*PROBLEM REQUIREMENTS*
Repeat exactly the lines from the start of the records below through the line that contains "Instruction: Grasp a", including both.

[Stored records]
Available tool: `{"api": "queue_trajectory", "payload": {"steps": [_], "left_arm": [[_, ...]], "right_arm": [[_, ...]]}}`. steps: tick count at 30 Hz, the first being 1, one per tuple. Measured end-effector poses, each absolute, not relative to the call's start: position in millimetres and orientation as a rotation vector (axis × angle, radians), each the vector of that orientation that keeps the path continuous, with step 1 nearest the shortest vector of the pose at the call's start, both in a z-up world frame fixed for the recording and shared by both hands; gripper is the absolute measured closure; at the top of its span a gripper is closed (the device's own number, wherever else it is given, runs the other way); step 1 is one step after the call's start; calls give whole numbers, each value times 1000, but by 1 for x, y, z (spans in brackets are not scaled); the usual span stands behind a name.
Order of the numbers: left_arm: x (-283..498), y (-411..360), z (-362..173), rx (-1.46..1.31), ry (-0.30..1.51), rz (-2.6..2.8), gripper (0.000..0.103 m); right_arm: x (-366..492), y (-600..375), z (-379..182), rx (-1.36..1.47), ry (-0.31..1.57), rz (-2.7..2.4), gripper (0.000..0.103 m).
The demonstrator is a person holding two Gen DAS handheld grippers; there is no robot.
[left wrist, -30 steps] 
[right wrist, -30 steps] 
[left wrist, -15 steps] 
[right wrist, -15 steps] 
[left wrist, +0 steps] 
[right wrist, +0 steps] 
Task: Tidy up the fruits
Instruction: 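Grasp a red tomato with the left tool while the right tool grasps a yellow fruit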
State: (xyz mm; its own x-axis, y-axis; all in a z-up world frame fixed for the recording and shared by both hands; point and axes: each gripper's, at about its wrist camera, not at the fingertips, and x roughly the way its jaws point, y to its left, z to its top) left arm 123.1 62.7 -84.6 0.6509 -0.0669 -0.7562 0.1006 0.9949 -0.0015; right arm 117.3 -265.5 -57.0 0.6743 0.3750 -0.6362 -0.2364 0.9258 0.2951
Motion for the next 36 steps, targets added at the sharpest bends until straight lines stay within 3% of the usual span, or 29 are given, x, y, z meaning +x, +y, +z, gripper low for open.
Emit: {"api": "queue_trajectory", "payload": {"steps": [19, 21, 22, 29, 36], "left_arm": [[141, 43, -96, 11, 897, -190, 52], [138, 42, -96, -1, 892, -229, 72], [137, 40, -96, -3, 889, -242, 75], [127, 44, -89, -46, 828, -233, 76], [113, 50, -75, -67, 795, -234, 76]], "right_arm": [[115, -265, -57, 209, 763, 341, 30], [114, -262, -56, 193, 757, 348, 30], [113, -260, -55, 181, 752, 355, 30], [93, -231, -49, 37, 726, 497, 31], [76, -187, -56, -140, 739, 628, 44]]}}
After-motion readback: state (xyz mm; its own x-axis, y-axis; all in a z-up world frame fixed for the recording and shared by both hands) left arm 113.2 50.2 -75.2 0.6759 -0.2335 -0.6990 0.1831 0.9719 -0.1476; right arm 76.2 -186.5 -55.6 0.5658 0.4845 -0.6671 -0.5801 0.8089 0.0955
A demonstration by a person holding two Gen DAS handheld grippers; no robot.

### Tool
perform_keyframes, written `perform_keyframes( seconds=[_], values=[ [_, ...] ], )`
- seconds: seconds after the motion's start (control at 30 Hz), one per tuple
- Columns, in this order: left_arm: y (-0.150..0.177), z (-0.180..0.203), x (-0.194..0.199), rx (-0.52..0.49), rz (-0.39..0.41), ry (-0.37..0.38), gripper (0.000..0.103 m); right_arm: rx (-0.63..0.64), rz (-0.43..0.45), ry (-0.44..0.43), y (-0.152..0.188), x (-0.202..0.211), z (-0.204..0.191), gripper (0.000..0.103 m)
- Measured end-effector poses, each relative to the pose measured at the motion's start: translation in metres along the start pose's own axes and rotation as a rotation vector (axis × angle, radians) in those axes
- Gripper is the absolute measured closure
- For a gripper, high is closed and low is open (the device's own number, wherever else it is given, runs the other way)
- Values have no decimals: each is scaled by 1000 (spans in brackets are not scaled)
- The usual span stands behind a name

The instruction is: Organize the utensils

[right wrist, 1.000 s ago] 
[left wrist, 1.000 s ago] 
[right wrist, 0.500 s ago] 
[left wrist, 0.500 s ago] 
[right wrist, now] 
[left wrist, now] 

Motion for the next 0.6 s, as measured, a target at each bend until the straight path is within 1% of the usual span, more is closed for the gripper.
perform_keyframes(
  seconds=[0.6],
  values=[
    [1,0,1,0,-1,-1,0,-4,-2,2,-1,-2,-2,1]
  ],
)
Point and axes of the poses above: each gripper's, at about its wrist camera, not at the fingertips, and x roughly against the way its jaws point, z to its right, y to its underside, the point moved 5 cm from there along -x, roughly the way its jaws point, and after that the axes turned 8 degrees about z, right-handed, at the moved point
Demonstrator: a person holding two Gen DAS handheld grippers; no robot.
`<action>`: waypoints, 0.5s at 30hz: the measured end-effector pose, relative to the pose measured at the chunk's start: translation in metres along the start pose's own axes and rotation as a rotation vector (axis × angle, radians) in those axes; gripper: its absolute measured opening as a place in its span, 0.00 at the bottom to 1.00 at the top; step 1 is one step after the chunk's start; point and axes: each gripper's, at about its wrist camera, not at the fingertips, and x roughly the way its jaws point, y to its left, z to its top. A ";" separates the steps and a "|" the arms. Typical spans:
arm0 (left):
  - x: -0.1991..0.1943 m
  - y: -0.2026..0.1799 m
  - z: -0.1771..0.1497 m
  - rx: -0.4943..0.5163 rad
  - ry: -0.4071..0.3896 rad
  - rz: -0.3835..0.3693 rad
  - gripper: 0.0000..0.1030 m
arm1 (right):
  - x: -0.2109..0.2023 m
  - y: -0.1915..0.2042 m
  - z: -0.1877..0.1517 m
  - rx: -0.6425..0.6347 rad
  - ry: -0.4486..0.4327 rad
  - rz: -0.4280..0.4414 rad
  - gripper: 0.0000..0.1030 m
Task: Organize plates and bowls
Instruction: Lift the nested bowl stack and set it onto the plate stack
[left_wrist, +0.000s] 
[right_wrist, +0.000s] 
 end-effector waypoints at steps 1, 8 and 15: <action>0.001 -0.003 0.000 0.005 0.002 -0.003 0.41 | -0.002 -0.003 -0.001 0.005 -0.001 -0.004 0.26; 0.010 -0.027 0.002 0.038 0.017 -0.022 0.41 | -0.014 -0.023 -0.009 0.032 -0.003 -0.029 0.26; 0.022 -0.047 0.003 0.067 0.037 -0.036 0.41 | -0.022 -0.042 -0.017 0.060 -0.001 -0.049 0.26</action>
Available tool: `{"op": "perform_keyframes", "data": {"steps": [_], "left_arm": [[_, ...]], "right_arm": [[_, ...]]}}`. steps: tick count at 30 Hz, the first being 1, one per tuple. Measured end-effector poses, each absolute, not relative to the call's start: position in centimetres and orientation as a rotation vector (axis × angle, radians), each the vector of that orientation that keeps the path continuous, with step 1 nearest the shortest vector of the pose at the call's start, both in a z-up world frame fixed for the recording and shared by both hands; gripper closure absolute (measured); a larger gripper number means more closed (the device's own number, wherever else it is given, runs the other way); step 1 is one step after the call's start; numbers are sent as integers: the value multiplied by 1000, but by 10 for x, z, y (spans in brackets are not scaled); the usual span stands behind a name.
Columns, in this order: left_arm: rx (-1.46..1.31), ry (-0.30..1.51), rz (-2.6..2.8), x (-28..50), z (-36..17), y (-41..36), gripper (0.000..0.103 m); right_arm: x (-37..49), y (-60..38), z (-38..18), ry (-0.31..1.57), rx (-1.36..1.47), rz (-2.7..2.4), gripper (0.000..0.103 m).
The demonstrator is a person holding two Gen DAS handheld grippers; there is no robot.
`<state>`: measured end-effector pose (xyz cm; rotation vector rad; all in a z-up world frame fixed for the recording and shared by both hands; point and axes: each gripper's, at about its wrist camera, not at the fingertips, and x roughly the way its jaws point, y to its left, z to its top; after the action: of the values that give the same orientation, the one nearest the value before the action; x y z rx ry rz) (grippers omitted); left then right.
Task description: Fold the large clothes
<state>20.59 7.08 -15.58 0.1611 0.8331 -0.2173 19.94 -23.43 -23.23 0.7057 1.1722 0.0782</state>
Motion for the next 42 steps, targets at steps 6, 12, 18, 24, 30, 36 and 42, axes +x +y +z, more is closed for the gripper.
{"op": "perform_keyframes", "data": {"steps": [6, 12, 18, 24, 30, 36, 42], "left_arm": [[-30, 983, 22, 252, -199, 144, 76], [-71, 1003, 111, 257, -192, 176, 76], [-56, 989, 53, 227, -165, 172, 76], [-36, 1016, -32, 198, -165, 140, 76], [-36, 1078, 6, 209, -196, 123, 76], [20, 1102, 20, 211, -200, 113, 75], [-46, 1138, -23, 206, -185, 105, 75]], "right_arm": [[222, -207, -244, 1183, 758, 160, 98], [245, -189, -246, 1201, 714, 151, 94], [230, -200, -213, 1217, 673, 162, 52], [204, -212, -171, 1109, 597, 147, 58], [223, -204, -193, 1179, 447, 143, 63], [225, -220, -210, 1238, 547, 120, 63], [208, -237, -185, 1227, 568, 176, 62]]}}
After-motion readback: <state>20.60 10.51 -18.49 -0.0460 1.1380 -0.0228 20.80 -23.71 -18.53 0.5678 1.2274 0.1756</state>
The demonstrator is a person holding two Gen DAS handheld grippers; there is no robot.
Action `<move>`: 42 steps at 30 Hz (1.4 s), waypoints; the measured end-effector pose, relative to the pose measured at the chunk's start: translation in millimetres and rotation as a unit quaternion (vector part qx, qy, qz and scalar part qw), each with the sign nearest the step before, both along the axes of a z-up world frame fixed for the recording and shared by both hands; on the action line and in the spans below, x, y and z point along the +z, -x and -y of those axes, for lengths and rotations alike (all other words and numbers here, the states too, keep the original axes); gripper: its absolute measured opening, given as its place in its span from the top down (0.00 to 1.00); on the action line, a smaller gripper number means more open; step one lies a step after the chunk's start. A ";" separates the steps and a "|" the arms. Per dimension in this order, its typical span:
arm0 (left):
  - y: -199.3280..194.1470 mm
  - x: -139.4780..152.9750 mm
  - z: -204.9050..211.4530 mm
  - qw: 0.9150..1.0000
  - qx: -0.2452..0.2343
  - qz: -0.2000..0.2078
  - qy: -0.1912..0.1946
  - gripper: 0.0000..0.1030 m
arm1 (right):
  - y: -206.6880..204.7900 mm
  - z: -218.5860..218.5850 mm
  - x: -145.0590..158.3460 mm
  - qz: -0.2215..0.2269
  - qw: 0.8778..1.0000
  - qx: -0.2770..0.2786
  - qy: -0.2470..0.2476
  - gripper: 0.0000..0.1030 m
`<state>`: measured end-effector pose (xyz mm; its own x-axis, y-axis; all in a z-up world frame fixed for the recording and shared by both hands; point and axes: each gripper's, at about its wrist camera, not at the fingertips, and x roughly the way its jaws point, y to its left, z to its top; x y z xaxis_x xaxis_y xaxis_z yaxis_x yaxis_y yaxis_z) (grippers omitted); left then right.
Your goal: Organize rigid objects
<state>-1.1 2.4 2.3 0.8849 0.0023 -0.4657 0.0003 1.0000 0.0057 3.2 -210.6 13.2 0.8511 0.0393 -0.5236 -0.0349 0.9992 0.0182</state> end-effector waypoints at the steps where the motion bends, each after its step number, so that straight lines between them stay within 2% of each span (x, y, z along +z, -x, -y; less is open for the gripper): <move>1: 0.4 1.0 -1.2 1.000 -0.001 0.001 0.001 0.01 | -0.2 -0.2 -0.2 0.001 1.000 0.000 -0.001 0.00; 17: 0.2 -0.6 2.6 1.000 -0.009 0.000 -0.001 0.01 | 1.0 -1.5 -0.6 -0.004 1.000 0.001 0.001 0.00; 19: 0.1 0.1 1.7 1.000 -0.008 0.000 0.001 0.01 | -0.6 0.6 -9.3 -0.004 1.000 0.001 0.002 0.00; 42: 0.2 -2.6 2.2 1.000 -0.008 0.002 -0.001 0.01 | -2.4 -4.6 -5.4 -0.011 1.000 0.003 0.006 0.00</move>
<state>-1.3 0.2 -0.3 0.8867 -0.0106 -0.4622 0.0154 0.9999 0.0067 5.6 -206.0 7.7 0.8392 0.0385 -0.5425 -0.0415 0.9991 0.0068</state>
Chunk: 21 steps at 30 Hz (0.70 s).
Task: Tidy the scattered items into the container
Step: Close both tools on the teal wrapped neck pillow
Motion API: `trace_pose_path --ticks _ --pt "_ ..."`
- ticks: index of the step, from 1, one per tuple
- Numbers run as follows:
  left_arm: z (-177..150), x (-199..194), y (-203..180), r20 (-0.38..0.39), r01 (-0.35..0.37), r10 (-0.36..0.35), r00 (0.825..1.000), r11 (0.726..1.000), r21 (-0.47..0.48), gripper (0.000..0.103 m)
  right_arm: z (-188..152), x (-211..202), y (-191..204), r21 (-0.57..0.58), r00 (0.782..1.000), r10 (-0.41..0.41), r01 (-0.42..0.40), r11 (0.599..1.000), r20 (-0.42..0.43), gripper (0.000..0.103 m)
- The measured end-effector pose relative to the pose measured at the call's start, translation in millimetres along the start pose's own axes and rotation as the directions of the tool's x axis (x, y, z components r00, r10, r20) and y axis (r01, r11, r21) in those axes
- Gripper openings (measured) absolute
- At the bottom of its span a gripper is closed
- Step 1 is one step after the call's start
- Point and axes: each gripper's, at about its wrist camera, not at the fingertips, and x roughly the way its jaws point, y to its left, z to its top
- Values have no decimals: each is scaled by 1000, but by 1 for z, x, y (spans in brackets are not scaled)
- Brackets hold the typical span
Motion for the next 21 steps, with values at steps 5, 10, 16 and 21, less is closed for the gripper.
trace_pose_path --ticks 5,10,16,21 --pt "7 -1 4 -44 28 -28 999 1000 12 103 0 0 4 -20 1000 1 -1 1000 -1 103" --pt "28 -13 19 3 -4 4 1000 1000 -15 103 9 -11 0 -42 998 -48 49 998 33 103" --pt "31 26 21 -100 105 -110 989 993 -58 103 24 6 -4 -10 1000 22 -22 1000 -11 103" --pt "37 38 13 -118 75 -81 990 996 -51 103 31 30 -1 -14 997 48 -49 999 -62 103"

*RESPONSE BELOW*
Available tool: `{"api": "queue_trajectory", "payload": {"steps": [_], "left_arm": [[_, ...]], "right_arm": [[_, ...]]}}`. steps: tick count at 30 Hz, the first being 1, one per tuple. Measured end-effector poses, each absolute, not relative to the call's start: position in millimetres and orientation as a rotation vector (axis × angle, radians), each the vector of that orientation that keeps the path continuous, with step 1 nearest the shortest vector of the pose at the call's start, both in a z-up world frame fixed for the recording and shared by both hands; gripper is the absolute measured closure; at the top of its span a gripper is closed (the device's own number, wherever else it is given, runs the other way); step 1 is one step after the call's start; calls give whole numbers, each value times 1000, but by 1 for x, y, z (spans in brackets are not scaled); the usual span stands behind a name.
Order of the numbers: left_arm: x (-283..498), y (-411..360), z (-362..173), rx (-1.46..1.31), ry (-0.30..1.51), rz (-2.6..2.8), gripper (0.000..0.103 m); right_arm: x (-366..492), y (-600..375), z (-379..182), rx (-1.36..1.47), ry (-0.31..1.57), rz (-2.7..2.4), gripper (0.000..0.103 m).
The demonstrator is a person holding two Gen DAS handheld grippers; there is no robot.
[left wrist, -30 steps] 
[right wrist, -30 steps] 
[left wrist, -15 steps] 
[right wrist, -15 steps] 
[left wrist, +0 steps] 
[right wrist, +0 steps] 
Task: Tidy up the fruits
Instruction: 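Grasp a red tomato with the left tool while the right tool grasps a yellow fruit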

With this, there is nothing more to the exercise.